Repeat exactly the lines from the line containing "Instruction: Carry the" to the last line of the listing, including both.

START SOURCE MATERIAL

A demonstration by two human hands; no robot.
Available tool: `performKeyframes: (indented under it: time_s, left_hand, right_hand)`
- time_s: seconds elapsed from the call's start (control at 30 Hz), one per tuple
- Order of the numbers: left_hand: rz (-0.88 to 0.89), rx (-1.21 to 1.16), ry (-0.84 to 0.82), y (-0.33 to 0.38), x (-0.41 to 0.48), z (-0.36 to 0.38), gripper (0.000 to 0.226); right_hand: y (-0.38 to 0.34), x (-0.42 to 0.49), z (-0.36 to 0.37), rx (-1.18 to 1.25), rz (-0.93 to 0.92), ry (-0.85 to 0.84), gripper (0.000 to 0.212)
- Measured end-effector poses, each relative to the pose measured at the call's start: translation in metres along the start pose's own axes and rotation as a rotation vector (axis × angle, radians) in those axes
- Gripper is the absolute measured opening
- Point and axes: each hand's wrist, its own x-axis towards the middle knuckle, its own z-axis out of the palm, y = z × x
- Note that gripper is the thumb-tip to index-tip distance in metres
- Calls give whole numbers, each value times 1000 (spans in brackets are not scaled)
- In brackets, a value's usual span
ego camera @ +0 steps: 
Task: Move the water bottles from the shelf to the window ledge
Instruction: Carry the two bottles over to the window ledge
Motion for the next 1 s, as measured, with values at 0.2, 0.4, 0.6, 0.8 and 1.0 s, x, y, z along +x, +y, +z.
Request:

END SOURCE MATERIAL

WRITTEN ANSWER:
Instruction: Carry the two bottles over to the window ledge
Motion for the next 1 s, as measured, with values at 0.2, 0.4, 0.6, 0.8 and 1.0 s, x, y, z along +x, +y, +z.
Request:

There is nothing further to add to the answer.